▶ _YOUR OBJECTIVE_
Copy exactly the stretch of data below from the line with "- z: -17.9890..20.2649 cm" through the line with "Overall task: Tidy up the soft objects", including both of those lines.

▶ _DATA SHOWN_
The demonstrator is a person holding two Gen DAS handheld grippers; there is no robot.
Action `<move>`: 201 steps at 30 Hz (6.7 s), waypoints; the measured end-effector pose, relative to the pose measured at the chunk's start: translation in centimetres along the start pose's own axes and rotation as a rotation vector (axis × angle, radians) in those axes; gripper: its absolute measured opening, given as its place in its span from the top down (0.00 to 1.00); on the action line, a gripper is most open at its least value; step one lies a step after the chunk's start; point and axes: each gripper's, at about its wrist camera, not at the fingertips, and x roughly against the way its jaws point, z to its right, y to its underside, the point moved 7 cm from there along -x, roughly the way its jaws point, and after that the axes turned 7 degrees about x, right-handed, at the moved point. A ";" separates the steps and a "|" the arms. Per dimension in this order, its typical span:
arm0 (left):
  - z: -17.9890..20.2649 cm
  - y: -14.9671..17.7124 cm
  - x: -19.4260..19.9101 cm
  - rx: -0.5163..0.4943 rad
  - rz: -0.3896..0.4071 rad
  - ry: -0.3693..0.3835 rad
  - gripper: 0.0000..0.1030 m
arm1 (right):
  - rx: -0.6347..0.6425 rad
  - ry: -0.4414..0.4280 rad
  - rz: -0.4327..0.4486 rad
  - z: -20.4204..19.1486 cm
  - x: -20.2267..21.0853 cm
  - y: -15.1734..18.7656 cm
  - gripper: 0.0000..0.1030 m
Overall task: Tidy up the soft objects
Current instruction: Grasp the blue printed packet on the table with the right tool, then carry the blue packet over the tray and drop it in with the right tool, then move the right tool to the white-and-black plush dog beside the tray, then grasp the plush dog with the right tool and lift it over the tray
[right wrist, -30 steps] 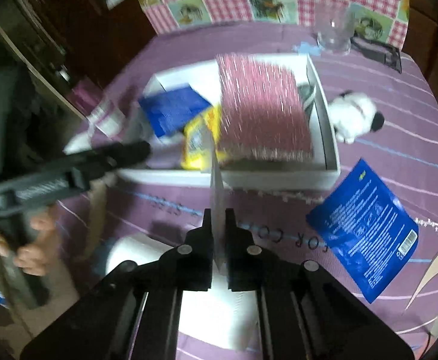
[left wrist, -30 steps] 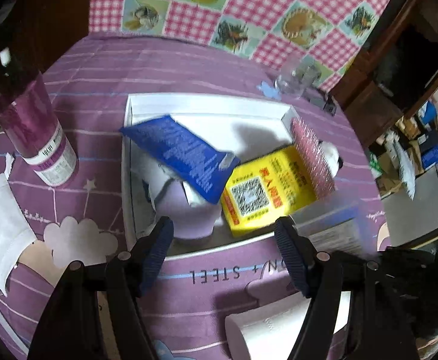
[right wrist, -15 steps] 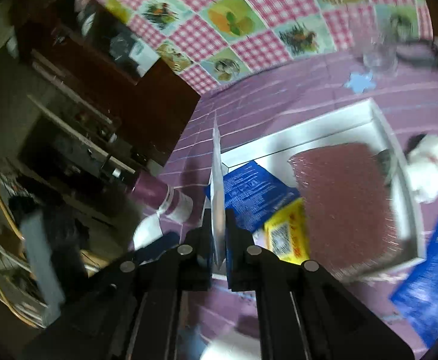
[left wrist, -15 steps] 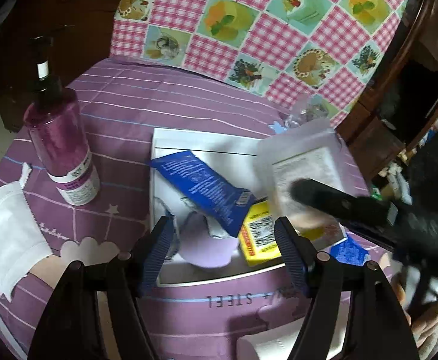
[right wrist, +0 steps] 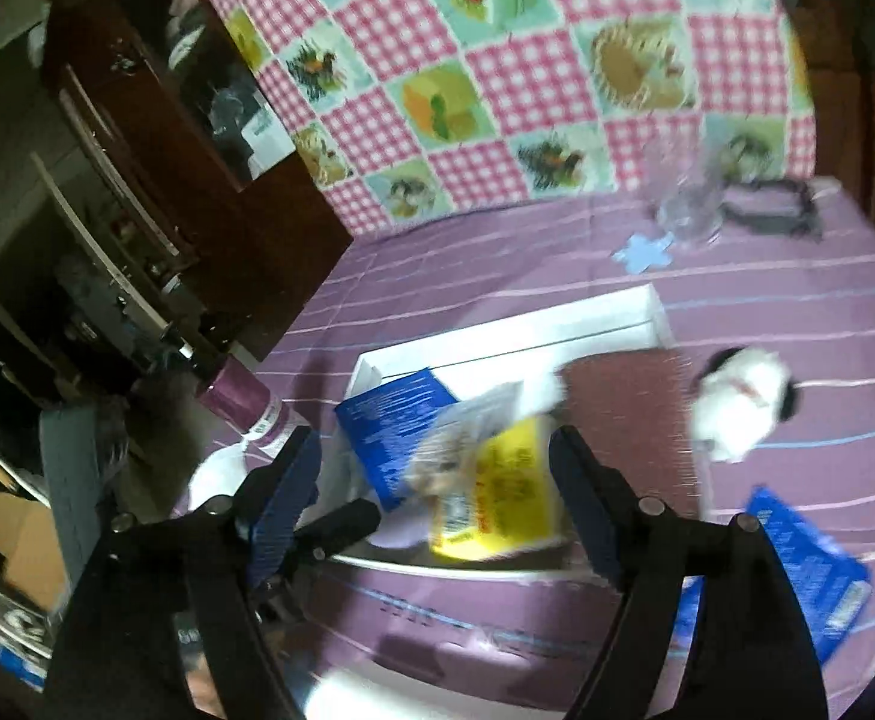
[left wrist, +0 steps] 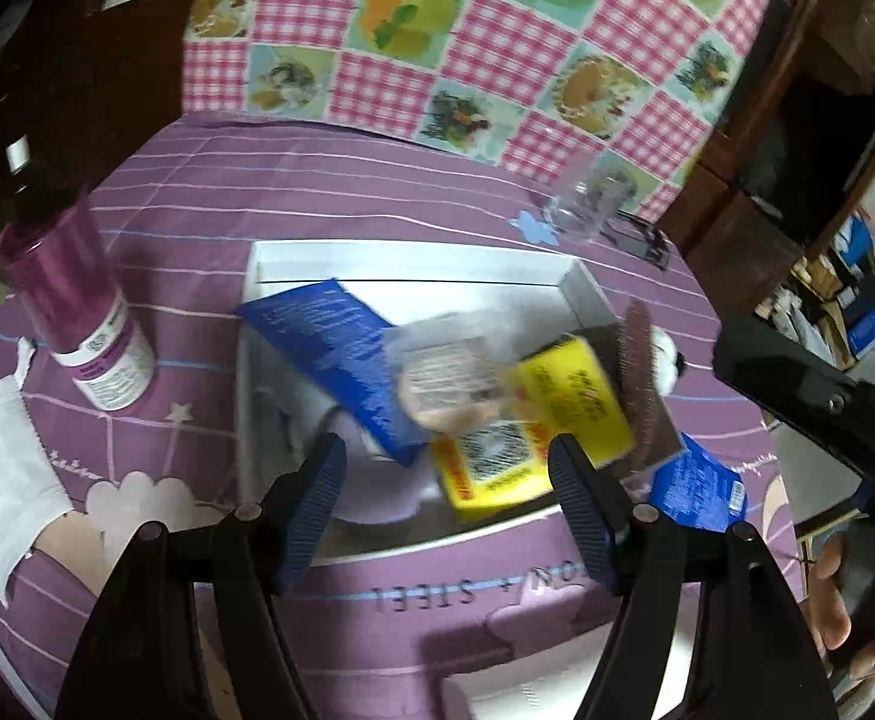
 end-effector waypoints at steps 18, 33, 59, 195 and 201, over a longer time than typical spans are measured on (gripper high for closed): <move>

▶ _FINISHED TASK_
  - z: -17.9890..20.2649 cm
  - y: -14.9671..17.7124 cm
  - x: -19.4260..19.9101 cm
  - rx: -0.5163..0.4943 rad
  - rz: -0.3896..0.4071 rad
  - ry: -0.3693..0.3835 rad
  - gripper: 0.0000..0.1030 m
arm1 (right):
  - rx: -0.6347..0.6425 rad
  - ry: -0.4414..0.4280 rad
  - rz: -0.4327..0.4486 rad
  - z: -20.4204..19.1486 cm
  - x: -20.2267..21.0853 cm
  - y: -15.1734..18.7656 cm
  - gripper: 0.0000..0.1030 m
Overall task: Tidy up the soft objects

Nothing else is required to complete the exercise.